Brief: Of all the lines in the material, tally those containing the string "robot", and report nothing but the total.

Data for this exercise:
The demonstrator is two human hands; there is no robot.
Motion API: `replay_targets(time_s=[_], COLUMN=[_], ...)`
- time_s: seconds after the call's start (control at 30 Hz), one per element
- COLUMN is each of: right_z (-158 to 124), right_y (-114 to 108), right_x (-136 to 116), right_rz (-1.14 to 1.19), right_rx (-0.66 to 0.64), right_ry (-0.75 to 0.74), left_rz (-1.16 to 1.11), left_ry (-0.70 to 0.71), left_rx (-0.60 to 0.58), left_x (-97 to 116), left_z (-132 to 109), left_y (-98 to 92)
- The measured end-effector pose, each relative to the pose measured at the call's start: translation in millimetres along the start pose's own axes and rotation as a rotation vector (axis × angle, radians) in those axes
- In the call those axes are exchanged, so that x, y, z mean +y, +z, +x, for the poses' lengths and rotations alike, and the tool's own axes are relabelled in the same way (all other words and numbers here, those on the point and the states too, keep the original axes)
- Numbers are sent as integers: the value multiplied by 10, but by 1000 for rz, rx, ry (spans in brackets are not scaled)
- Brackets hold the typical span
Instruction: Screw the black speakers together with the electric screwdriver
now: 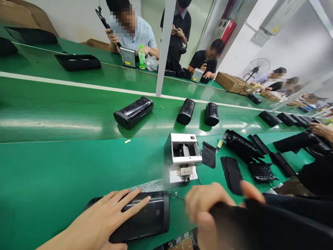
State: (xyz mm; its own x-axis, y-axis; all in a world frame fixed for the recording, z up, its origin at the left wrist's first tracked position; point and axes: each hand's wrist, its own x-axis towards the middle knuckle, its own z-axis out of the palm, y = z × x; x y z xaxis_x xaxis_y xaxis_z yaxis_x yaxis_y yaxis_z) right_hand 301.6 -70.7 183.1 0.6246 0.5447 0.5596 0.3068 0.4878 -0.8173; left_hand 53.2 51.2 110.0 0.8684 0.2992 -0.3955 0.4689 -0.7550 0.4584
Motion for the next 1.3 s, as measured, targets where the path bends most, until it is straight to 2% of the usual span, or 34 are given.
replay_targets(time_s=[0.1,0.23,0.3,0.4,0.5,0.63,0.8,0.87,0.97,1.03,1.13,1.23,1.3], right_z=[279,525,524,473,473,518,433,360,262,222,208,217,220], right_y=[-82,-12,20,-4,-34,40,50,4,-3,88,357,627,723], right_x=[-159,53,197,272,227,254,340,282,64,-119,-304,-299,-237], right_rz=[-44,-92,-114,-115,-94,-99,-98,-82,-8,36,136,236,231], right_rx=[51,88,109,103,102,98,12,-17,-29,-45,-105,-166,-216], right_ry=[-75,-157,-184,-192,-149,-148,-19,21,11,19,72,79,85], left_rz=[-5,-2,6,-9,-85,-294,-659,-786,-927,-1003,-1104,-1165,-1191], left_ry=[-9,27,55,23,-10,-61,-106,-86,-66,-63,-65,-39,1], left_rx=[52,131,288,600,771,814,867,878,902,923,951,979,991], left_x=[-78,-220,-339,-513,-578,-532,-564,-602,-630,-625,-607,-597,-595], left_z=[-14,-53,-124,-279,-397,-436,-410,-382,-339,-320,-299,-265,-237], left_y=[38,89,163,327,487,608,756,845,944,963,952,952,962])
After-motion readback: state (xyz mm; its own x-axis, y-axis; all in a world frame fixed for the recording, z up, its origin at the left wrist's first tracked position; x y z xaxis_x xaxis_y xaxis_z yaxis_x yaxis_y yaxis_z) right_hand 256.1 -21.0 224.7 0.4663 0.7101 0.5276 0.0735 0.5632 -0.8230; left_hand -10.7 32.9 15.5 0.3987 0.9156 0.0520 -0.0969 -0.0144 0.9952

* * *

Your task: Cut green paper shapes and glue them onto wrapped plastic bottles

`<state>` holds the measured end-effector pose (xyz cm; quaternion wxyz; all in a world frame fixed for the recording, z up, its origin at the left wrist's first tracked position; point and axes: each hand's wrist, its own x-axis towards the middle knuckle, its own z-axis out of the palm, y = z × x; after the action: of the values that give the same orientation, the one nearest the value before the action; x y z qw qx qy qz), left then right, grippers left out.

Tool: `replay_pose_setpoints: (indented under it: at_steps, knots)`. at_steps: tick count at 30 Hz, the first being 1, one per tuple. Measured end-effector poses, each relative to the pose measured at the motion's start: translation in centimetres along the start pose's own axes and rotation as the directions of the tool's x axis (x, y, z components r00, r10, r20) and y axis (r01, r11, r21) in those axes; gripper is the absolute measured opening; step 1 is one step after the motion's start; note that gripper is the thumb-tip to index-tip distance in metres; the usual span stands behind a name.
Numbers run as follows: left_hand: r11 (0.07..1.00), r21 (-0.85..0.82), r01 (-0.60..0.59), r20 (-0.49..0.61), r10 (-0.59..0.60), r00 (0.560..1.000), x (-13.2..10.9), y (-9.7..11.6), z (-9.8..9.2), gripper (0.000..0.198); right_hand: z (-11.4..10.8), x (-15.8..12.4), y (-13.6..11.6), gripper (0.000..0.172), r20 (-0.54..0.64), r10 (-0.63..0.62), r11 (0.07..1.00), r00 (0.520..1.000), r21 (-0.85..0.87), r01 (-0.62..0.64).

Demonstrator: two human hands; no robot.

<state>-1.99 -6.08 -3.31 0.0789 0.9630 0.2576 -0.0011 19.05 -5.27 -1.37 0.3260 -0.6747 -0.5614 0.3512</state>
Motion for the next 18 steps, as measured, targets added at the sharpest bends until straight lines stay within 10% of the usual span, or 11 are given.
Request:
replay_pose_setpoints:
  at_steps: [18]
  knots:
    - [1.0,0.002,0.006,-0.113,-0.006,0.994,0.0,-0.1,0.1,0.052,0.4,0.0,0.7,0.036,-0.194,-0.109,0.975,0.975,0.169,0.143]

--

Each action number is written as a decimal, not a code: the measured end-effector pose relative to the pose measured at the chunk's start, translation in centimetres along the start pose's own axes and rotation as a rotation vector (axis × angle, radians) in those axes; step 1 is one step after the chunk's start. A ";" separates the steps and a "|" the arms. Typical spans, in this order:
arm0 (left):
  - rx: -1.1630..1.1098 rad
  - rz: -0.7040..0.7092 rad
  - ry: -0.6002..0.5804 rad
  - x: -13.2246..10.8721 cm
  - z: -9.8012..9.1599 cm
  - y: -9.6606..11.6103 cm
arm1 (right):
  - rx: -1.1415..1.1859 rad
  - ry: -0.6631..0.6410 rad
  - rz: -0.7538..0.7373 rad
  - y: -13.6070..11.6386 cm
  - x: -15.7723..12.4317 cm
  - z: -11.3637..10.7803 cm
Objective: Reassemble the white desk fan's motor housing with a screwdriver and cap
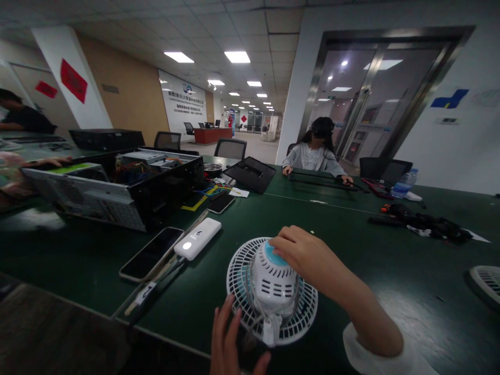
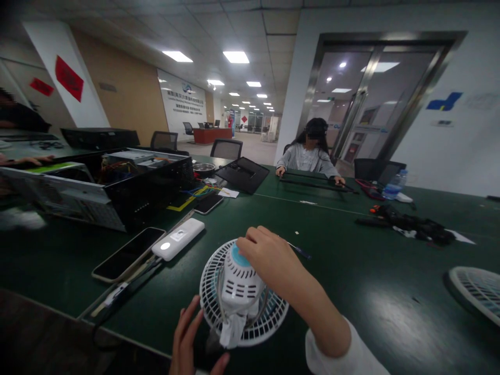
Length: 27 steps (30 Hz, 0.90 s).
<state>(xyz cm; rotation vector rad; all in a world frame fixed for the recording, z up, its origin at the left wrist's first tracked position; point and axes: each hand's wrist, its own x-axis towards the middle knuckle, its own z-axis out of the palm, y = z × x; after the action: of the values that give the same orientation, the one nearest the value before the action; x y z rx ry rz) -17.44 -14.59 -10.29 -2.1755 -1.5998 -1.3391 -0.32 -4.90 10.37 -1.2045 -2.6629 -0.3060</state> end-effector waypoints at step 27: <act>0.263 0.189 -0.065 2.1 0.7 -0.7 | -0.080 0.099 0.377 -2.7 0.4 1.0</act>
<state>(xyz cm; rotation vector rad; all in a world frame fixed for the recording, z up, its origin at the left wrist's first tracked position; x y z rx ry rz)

Written solution: 2